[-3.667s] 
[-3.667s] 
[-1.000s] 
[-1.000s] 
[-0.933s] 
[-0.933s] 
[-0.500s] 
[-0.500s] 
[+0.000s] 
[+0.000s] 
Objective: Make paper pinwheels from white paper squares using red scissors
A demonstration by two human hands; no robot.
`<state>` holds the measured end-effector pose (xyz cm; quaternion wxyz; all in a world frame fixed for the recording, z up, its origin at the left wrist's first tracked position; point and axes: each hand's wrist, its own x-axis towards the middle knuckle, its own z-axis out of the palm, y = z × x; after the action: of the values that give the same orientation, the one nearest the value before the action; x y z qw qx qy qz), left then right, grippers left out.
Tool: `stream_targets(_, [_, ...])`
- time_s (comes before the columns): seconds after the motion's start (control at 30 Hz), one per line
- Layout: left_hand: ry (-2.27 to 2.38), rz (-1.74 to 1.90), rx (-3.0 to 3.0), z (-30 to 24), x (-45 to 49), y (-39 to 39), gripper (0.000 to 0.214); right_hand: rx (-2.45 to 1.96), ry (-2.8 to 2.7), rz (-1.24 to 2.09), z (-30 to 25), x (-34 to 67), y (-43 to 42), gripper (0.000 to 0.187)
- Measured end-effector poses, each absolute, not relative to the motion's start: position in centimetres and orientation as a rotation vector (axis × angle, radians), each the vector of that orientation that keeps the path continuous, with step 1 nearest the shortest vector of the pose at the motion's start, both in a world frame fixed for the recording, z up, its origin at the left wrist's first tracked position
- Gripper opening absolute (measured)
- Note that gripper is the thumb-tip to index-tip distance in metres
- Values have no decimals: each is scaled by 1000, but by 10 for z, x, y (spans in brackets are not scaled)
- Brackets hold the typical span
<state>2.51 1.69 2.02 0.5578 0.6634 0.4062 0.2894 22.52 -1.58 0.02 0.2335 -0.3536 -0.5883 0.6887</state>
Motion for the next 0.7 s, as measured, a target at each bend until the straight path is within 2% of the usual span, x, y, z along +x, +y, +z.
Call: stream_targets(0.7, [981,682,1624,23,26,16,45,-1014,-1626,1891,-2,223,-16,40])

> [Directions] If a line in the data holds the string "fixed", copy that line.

> [Result of this task]
`<state>` holds the measured end-effector pose (xyz cm; quaternion wxyz; all in a world frame fixed for the recording, z up, its origin at the left wrist's first tracked position; point and axes: each hand's wrist, its own x-axis towards the middle knuckle, its own z-axis out of the palm, y = z × x; after the action: of the values that give the same orientation, the one nearest the value before the action; x y z qw qx qy qz), left then right, grippers left out.
- Measured end-effector poses, each absolute, not relative to the motion's start: position in centimetres and orientation as a rotation vector (axis × angle, radians), each the vector of that orientation that keeps the path continuous, with step 1 nearest the shortest vector of the pose at the motion's start, both in a world frame fixed for the recording, z up, its origin at the left wrist's first tracked position

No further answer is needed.